Researchers have often studied the differences between communicating how people typically behave (i.e., descriptive norms) and communicating how people think others should behave (i.e., injunctive norms). For example, “only 1 in 100 people drove after drinking too much in the last month” is a descriptive norm, while “most people think you shouldn’t drive after drinking too much” is an injunctive norm. Some researchers have cautioned that using injunctive norms might threaten people’s sense of freedom since they imply a “right” way to behave. However, past studies have left open questions about whether injunctive norms are inherently threatening to freedom, or if how you present them matters more.
A recent study published in Health Communication explored how people reacted to injunctive norms based on two factors: (1) if the message contained approval or disapproval for a behavior and (2) how forceful the language was – whether it said people thought someone “should” or “must” do a behavior. To test this, they recruited 424 undergraduates to view messages featuring a descriptive or injunctive norm about healthy eating or responsible drinking. The injunctive norms also varied based on the two factors the researchers were interested in.
What they learned: People exposed to injunctive norms with “must” language felt their freedom was significantly more threatened than people who were exposed to descriptive norms or injunctive norms that used “should” language. People feeling that their freedom was threatened led to negative reactions to the message and worse attitudes and lower intentions to drink responsibly and eat a healthy diet. People did not feel more threats to their freedom based on whether the message was approving or disapproving of drinking/diet behaviors.
Why it matters: The COVID-19 pandemic revealed weaknesses in many institutional communicators’ playbooks. Many people felt threatened by messaging that left no room for agency while navigating their decisions to stay home from work, mask, and vaccinate.

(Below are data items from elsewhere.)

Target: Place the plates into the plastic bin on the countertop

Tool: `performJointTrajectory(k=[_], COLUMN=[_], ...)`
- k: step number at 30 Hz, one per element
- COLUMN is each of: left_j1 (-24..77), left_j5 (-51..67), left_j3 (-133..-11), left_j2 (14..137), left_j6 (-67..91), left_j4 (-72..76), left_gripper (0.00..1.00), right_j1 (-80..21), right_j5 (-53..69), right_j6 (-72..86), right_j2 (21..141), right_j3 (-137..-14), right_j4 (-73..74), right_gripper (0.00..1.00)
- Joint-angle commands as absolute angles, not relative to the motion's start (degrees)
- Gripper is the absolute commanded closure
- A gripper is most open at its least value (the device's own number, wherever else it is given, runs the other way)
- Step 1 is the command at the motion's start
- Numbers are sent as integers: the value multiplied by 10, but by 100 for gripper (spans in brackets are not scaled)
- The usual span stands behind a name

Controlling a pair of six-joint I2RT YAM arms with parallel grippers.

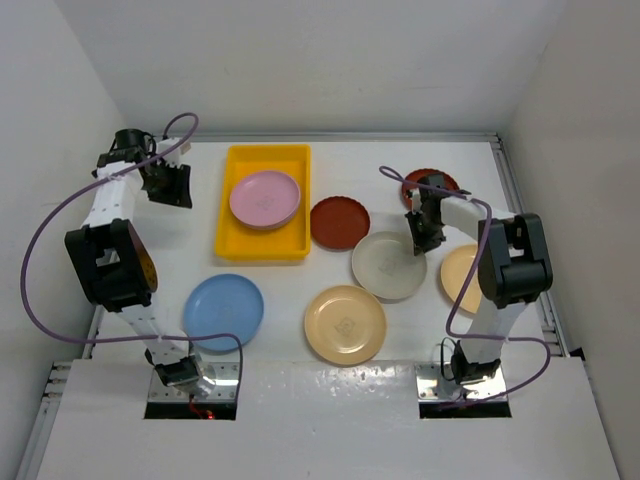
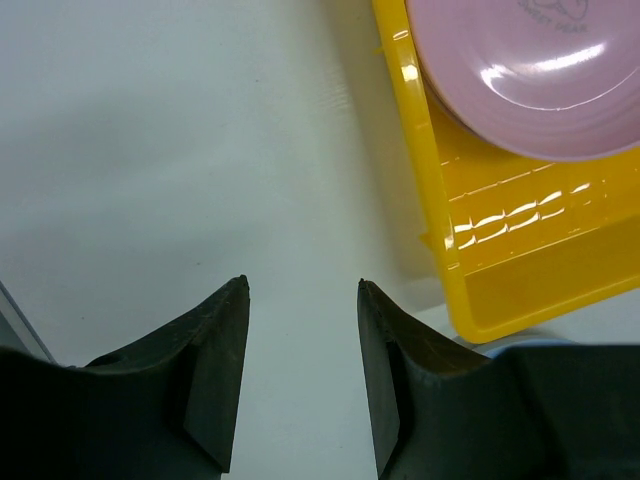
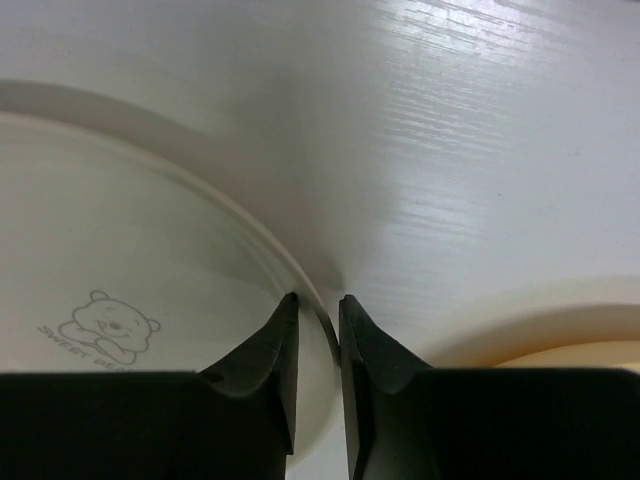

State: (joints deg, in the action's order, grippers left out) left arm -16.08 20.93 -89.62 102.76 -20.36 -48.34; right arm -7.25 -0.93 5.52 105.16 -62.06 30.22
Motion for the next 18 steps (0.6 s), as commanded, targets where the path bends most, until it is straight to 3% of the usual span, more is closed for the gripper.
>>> performJointTrajectory(k=[1, 8, 11, 18], left_j1=[-160, -165, -171, -194], left_j5=[231, 236, 236, 236], left_j3=[-900, -906, -911, -898], left_j2=[999, 1019, 1024, 1029], left_j6=[-211, -211, -211, -206], left_j4=[-476, -471, -471, -466], left_gripper=[50, 50, 50, 50], right_j1=[-74, -70, -64, -103], right_j5=[-23, -20, 52, 101], right_j6=[21, -25, -5, 204], right_j2=[1040, 904, 855, 905], right_j3=[-607, -595, -641, -767], right_j4=[303, 314, 323, 246], right_gripper=[98, 100, 100, 100])
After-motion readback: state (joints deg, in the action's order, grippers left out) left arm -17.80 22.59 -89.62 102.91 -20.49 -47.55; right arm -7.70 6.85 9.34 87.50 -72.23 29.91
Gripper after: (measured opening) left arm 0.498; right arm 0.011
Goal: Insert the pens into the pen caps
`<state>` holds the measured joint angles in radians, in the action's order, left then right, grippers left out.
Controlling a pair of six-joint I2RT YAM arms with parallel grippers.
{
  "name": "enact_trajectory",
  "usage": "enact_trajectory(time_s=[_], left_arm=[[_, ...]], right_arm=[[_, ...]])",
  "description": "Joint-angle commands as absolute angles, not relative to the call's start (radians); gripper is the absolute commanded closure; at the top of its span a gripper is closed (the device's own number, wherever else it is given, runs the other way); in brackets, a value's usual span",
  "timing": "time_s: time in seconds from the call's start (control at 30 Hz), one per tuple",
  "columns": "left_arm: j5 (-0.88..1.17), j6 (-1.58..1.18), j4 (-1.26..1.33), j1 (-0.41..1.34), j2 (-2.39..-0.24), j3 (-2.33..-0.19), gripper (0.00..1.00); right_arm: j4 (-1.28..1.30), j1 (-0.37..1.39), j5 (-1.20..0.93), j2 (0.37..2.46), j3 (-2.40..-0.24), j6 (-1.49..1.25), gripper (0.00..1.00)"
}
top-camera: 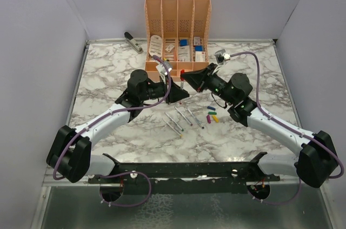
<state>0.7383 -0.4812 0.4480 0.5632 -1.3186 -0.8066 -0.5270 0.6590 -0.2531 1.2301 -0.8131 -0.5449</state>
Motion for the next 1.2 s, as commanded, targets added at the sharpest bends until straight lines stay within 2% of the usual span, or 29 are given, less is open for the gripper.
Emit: enact_trajectory(time_s=[0.0, 0.43, 0.8, 1.17], left_arm=[[0.683, -0.482, 0.533, 0.566, -1.296, -0.841, 1.00], [0.449, -0.423, 0.546, 0.553, -1.225, -0.905, 1.00], [0.381, -0.384, 0.546, 0.526, -1.220, -0.940, 1.00], [0.365, -0.374, 0.545, 0.512, -1.204, -0.917, 1.00]], right_arm=[[-0.472, 0.661, -0.299, 1.236, -0.804, -0.538, 0.99], [-0.298, 0.672, -0.329, 1.292, -0.810, -0.468, 0.99], [-0.149, 0.721, -0.293, 1.361, -0.834, -0.432, 0.99], [-0.113, 0.728, -0.285, 1.418, -0.883, -0.399, 0.99]])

Studies like this one help us to learn from those mistakes and update our strategies for communicating vital health information more effectively.
➡️ Idea worth stealing: If you are communicating a group’s standards for behavior, use less forceful language to avoid threatening people’s sense of freedom. For example, instead of saying “most people think you must drink responsibly” you could say “most people think you should drink responsibly.”
What to watch: How health communicators evolve their strategies for communicating about social norms to avoid threatening people’s sense of agency.